La devise indienne a perdu 16 % depuis janvier 2013. Cette baisse, une des plus fortes en Asie, intervient dans un contexte économique difficile pour l’Inde qui a enregistré en 2012-2013 sa plus faible croissance en 10 ans (autour de 5 %). A cela s’ajoute la faiblesse des exportations et la sortie des capitaux étrangers ainsi qu’une politique frileuse face aux investissements étrangers.
Au delà de ces critères économiques, un autre argument peut expliquer la dévaluation de la monnaie indienne. Si elle reflète la braderie globale des marchés émergents, elle témoigne également de l’affaiblissement du miracle économique indien qui intervient depuis 2 ans. Elle peut être aussi assimilé à l’effet d’anticipation des prochaines élections qui doivent se tenir en mai 2014. Une piste dans un contexte où les politiciens de l’opposition sont particulièrement enclin à critiquer la politique du pouvoir et où certains investisseurs craignent que la campagne électorale à venir encourage un populisme irresponsable.
La relation historique entre les cycles électoraux et le cours de la roupie révèle une dynamique fluctuante alors que la devise indienne connaît depuis 1992 d’importants troubles. De périodiques dévaluations ont eu lieu, toujours au moment où le gouvernement en place subissait un discrédit. A cela s’ajoute également les temps de grandes crises comme le choc pétrolier de 1990, la crise asiatique de 1997-1998 et la crise financière internationale de 2008.
Selon un graphique publié par EIU et IMF, sur le cours de la roupie face au dollar, une chose apparaît de manière claire : les élections sont associées à une plus forte volatilité de la monnaie indienne. Peut-être parce que les investisseurs frémissent durant cette période où le populisme se déchaîne.

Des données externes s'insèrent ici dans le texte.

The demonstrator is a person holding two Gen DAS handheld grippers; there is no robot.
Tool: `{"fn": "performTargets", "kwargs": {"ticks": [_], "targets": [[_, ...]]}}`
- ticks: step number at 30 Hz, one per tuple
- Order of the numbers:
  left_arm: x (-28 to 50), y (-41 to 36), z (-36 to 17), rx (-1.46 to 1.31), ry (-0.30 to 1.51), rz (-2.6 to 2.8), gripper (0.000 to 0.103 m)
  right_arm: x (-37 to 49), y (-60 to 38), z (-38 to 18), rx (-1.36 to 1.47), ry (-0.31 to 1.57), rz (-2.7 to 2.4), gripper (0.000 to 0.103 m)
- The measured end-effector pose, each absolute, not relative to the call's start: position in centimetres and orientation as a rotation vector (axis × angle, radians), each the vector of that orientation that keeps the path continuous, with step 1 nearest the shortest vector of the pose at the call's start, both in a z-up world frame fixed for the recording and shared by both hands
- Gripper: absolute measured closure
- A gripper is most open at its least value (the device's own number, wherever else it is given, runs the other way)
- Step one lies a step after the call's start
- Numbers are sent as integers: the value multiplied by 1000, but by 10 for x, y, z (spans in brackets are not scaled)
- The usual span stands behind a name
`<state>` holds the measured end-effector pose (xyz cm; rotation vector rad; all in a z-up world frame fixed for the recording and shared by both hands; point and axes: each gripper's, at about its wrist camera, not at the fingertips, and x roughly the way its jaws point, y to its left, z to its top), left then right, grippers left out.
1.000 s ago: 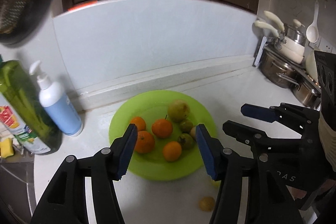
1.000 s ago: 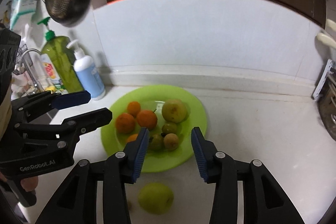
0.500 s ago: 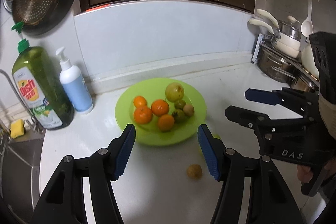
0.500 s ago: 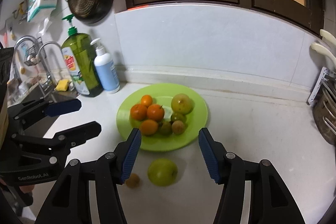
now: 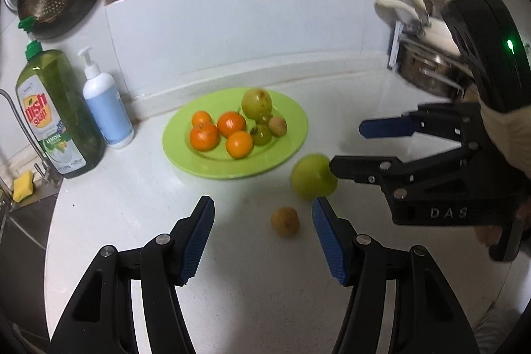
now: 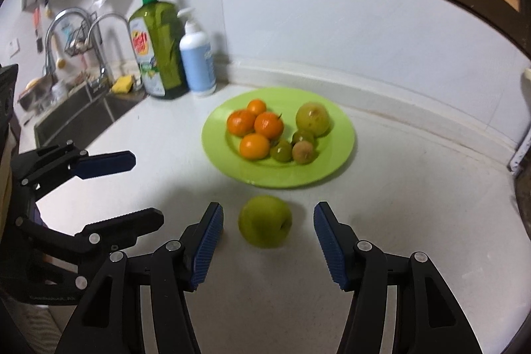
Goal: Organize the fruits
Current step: 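Withdraw both tools toward the green apple and another small brown fruit, then close the right tool on the green apple while the left tool grasps a small brown fruit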
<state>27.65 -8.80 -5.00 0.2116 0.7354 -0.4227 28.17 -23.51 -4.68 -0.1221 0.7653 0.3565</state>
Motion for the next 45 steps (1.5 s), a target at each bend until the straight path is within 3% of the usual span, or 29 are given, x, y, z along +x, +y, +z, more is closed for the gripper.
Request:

Mais delà à dire qu’un parti politique plus qu’un autre est associé avec une roupie forte est plus délicat à énoncer. Quand la coalition de centre-droite dirigée par le BJP était au pouvoir entre 1999 et 2004, alors que le parti du Congrès, au pouvoir depuis l’indépendance était écarté, la période avait été marquée par une monnaie stable. Mais cela s’explique aussi par une conjoncture particulièrement favorable pour l’Inde. Lorsque ce gouvernement a perdu le pouvoir face à une brillante victoire de la coalition menée par le parti du Congrès, la roupie s’est écroulée subitement, mais elle a connu par la suite une rapide convalescence.

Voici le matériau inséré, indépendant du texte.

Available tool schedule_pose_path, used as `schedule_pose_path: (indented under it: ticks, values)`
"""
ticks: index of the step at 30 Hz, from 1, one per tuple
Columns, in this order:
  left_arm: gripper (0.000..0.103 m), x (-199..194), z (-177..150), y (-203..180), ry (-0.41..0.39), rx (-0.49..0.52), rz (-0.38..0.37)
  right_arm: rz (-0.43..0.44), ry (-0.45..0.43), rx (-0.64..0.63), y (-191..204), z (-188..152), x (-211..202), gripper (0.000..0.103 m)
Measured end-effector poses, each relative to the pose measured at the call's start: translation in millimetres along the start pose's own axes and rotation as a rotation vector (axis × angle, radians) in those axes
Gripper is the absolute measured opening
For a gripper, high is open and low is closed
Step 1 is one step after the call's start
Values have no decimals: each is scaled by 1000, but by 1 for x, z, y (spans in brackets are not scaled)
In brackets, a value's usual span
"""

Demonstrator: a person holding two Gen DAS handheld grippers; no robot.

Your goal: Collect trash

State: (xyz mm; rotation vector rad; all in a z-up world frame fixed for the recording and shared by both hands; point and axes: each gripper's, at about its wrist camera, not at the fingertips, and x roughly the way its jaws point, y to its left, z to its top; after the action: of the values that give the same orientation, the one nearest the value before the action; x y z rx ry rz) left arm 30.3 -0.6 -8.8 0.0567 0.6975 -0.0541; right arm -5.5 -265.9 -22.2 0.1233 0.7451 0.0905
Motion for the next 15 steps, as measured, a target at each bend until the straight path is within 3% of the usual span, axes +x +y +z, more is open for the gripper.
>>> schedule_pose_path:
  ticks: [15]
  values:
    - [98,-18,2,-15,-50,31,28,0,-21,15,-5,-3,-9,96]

Est-ce qu’une monnaie bancale est inévitable en période électorale ? L’exemple mexicain est utile pour tenter d’éclaircir ce point de vue. Entre 1976 et 1994, le peso souffrait régulièrement d’une chute massive, à peu près tout les 6 ans, au moment des élections, même si le pays ne présentait dans les faits qu’un seul parti capable de gagner les élections. Le Mexique a alors tenter de stabiliser sa monnaie en la calquant sur le dollar en 1998 après l’importante crise de 1994. Le modèle du boom et de la faillite a été simplement cassé lorsque les autorités sont revenues à un modèle de taux de change flottant, mais aussi, avec la mise en place d’une politique monétaire et fiscale active. Voici peut-être une leçon pour l’Inde.